TrueNAS Scale Resilvering Issues

So i’m having some issues with my NAS and rebuilding an array (TruNAS) let me start at the beginning.

Setup 8x10TB (half Exos half WD RED PRO)
SAS2008 card
Ryzen 5 + Server Mobo
128 GB ECC DDR4 RAM

  1. I started seeing Checksum errors on one of my drives… tried some scrubs and clears and the numbers started jumping around for the number of errors (61,133,271,45,) at this point i decided to replace the drive

  2. I replaced the drive but the new replacement drive is showing the same Checksum errors and Scrubs are not fixing them…. still jumping around after clears and scrubs (150,61,23)…. tried swapping SAS ports…… issue follows drive

  3. Figured new drive was damaged during shipping, got second replacement WD RED PRO and resilvered the array again…… Checksum errors return and drive errors out ….scrubs don’t fix it and checksum errors continue after clears and repeated scrubs

  4. Figured it was a SAS card issue… replaced with SAS3008 card + new wiring…. wiped drive and did rebuild and still seeing Checksum errors tried scrubs and clearing again but numbers jump around after each scrub (1,61,32)

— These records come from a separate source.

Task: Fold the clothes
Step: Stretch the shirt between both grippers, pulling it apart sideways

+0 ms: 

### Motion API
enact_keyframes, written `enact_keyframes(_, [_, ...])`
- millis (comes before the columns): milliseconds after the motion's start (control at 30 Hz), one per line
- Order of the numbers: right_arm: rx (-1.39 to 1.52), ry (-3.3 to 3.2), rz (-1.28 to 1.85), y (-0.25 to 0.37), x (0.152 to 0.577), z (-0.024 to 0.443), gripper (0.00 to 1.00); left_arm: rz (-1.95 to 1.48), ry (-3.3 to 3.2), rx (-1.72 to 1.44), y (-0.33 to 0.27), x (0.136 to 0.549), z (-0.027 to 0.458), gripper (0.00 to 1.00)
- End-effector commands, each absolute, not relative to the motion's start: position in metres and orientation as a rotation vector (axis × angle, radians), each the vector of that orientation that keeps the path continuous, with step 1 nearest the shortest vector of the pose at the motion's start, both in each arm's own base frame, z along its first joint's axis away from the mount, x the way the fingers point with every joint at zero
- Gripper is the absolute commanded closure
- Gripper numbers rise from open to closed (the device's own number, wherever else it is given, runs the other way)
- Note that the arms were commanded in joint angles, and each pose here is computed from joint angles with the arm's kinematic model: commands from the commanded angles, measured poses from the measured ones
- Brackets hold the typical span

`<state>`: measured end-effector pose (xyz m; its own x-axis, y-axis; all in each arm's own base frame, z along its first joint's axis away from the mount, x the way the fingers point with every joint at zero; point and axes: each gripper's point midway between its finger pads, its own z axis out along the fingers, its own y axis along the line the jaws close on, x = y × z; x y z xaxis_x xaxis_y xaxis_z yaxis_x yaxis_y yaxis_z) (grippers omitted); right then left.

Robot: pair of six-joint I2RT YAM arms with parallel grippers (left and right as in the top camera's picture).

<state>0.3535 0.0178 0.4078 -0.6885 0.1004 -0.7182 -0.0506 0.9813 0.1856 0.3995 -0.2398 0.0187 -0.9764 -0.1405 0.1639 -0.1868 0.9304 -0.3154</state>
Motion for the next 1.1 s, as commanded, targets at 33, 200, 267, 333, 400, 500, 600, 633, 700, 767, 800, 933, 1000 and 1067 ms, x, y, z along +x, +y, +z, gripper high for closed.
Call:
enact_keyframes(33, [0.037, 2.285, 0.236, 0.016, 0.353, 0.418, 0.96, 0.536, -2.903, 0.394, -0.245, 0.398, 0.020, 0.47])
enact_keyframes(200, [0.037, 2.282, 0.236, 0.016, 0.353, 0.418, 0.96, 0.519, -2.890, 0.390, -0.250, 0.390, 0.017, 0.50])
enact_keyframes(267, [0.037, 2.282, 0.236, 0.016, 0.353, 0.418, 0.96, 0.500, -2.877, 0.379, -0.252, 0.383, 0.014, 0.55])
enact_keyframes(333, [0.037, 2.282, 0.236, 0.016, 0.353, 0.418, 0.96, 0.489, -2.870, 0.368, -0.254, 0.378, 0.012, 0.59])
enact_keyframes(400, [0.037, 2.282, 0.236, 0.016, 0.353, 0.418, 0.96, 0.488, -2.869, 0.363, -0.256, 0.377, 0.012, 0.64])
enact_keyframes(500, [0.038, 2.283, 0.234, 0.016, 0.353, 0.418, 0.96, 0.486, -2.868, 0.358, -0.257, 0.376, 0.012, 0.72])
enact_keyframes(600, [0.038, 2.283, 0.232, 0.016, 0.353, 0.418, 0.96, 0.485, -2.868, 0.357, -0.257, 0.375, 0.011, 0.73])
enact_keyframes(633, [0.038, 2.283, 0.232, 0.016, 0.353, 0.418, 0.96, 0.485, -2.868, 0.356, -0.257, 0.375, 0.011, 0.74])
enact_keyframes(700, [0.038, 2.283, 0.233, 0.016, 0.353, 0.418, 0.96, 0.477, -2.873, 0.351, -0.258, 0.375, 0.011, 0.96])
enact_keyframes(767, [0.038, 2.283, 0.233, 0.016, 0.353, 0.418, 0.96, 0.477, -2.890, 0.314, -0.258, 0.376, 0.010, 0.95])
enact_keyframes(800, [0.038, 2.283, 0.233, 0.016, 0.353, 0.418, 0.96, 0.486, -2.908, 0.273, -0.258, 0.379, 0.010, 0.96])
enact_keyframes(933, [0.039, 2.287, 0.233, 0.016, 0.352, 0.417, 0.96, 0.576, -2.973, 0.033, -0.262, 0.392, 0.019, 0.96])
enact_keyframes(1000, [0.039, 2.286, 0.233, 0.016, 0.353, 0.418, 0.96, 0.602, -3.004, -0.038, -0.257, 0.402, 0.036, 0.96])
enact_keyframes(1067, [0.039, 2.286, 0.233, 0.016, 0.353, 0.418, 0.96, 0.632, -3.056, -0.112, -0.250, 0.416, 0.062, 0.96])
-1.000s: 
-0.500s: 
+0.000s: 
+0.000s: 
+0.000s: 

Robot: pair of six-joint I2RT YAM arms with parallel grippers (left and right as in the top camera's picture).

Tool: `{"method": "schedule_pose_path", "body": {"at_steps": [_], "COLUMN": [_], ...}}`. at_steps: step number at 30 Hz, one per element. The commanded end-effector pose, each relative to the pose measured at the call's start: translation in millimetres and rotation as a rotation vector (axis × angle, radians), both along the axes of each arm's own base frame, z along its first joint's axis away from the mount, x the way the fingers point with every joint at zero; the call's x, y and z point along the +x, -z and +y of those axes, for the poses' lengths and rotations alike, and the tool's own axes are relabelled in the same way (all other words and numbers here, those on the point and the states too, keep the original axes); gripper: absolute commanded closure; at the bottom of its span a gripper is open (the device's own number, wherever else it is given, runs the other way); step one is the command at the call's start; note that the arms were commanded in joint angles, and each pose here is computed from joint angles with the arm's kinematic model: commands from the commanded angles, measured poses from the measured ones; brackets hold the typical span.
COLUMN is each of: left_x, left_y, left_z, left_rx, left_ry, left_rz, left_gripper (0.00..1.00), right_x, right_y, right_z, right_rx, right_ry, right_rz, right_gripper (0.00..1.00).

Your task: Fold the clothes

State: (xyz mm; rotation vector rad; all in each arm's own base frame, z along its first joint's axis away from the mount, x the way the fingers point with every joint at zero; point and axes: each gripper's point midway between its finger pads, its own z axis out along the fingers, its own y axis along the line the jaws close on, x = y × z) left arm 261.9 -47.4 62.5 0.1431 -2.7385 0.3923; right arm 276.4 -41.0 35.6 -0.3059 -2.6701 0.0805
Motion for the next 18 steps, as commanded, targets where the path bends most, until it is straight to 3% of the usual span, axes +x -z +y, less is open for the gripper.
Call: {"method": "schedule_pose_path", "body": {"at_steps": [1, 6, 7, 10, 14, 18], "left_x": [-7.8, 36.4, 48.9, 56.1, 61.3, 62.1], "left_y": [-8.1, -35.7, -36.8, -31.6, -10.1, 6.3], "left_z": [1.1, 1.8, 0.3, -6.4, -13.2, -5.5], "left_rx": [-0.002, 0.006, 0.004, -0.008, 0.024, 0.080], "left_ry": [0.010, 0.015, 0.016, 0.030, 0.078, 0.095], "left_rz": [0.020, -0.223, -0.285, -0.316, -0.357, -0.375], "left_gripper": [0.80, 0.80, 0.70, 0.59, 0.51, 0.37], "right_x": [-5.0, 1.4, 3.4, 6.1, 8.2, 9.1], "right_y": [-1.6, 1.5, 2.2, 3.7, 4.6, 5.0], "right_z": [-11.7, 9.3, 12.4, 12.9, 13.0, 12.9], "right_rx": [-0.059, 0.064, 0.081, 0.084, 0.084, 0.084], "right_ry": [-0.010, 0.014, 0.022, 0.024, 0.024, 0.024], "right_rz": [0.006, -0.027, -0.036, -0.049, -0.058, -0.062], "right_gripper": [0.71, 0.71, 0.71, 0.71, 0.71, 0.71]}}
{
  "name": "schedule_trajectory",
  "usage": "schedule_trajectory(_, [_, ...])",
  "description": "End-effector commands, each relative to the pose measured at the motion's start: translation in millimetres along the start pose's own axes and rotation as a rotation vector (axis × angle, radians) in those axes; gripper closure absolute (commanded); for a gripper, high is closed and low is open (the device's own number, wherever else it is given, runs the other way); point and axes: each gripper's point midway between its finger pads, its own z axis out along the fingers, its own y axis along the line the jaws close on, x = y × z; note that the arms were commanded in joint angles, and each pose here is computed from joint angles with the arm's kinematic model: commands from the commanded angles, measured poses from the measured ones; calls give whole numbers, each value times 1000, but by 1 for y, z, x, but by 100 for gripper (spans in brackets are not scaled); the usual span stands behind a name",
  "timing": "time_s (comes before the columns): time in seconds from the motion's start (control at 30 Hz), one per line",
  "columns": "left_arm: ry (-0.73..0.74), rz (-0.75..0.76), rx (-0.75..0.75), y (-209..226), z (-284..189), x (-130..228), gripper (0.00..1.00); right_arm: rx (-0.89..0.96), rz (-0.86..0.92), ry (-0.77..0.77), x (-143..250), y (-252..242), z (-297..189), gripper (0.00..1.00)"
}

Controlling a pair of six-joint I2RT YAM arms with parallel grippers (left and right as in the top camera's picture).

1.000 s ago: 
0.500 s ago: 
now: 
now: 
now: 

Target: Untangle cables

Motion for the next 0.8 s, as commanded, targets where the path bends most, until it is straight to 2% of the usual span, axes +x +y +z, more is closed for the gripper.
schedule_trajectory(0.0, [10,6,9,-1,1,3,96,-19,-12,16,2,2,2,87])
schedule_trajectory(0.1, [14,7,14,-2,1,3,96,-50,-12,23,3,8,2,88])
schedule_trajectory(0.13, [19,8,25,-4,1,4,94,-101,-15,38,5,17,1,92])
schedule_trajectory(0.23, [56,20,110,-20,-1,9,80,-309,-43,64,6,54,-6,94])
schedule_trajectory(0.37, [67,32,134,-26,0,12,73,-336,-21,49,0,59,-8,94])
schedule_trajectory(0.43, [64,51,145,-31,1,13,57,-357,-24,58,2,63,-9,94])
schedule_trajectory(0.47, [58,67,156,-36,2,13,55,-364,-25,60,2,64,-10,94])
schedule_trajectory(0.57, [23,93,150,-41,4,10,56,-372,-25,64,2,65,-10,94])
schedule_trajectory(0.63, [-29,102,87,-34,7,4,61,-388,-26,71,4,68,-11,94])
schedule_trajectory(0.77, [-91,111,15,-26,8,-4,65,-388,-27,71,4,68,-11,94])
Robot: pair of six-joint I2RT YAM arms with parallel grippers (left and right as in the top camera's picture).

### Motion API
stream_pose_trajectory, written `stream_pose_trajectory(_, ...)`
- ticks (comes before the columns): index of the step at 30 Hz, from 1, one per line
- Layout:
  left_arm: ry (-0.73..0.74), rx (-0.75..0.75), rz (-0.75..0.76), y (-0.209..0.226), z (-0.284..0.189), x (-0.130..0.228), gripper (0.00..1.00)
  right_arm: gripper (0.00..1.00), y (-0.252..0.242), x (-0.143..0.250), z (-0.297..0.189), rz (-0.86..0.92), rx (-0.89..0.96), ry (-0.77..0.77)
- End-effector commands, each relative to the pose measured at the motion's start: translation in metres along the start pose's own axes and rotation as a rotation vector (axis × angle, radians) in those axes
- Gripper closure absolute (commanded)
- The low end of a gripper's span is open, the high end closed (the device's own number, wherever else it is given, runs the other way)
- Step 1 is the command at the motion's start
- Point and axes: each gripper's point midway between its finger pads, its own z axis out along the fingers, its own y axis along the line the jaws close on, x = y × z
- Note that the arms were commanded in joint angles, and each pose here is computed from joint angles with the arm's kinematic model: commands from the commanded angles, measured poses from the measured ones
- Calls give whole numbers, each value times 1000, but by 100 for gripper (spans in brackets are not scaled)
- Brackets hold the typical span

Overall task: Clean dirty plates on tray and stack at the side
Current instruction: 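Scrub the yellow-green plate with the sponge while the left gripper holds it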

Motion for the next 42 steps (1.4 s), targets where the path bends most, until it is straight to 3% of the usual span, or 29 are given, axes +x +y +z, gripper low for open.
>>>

** Note none of the drives are failing SMART array is going in to degraded state and not failing

I do have all this data backed up but i’m concerned that ZFS is unable to repair this and this is a larger issue with hardware

What do?

I have pulled the logs and all the errors are kinda odd… keeps saying the drive is blank in places where it should have data (not normal… i expect to see bit rot)… Pulled the logs below

Aug 27 2023 17:15:56.924972503 ereport.fs.zfs.checksum
        class = "ereport.fs.zfs.checksum"
        ena = 0x4ebc9aad14000801
        detector = (embedded nvlist)
                version = 0x0
                scheme = "zfs"
                pool = 0x70469b758805927c
                vdev = 0x9953bc42d191f128
        (end detector)
        pool = "storage_pool"
        pool_guid = 0x70469b758805927c
        pool_state = 0x0
        pool_context = 0x0
        pool_failmode = "continue"
        vdev_guid = 0x9953bc42d191f128
        vdev_type = "disk"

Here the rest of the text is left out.